## What is expected
Tally every line below where "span" appears, then report the total alone.

## Dataset content
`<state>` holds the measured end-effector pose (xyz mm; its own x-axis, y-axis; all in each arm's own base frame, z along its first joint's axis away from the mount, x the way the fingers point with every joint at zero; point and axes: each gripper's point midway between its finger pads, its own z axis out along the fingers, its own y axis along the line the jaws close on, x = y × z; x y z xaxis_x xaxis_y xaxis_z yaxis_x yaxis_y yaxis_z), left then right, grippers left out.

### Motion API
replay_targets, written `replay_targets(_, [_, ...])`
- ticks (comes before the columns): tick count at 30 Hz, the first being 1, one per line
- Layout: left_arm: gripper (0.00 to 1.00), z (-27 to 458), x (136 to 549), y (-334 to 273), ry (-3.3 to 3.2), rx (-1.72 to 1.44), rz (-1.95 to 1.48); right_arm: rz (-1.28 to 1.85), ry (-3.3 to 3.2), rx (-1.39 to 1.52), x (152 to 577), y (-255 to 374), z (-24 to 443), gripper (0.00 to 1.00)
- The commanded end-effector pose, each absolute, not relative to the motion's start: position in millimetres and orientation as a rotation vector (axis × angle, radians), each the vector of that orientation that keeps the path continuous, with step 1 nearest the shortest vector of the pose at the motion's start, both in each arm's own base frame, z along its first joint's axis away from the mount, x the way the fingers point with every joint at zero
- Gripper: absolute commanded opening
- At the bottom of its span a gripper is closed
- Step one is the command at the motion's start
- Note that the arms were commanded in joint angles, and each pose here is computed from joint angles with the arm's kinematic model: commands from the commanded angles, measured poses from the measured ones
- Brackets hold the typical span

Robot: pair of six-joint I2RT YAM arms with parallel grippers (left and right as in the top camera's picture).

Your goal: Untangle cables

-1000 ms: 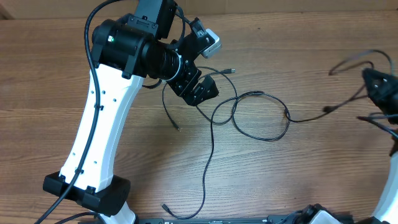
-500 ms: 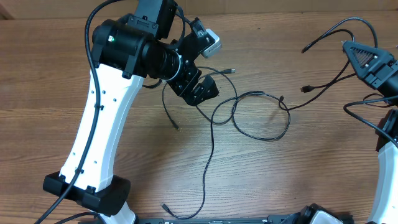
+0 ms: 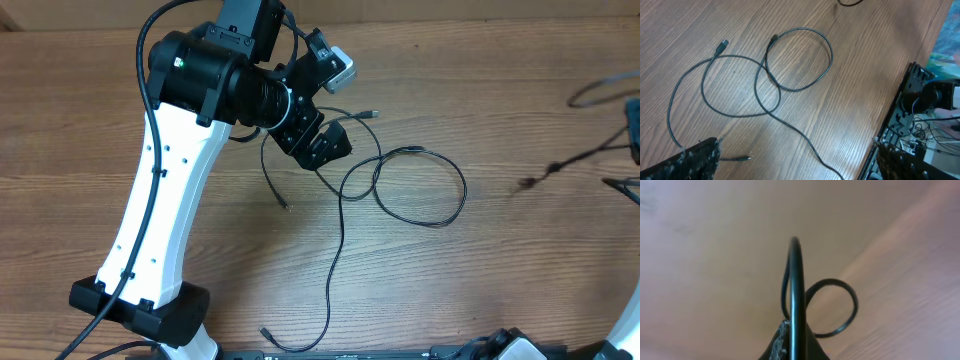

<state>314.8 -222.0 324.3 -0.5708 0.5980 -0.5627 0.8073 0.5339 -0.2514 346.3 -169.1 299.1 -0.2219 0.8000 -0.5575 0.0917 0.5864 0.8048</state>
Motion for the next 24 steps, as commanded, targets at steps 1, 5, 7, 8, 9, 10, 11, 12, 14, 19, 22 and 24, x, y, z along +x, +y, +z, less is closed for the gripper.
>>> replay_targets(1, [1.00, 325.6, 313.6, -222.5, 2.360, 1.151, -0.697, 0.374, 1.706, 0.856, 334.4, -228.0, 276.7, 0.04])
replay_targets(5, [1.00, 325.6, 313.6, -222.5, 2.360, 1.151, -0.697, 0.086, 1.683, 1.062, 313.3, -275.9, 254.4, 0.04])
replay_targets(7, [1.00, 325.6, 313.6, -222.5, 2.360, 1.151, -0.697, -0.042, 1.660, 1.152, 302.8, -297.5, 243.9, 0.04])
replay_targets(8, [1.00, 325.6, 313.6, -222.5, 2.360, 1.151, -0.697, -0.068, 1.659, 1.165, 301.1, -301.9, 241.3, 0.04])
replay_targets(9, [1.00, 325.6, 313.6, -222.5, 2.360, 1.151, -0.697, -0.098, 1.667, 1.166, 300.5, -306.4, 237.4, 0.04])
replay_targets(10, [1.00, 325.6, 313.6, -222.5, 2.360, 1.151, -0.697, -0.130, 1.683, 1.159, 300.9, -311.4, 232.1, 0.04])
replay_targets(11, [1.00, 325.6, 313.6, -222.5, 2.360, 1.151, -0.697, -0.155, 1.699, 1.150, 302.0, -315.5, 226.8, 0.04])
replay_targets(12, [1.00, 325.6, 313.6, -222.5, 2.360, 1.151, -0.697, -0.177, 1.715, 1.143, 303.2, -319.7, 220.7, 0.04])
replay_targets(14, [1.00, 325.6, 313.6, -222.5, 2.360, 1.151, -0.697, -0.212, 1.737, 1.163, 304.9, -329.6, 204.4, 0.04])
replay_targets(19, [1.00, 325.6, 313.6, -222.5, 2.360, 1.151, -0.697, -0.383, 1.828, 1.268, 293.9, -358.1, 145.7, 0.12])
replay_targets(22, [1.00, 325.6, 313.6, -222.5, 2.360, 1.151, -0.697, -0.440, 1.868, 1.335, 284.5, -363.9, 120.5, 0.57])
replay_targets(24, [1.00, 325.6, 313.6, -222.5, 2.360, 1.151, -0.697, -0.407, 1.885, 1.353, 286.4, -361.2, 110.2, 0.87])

## Task response
2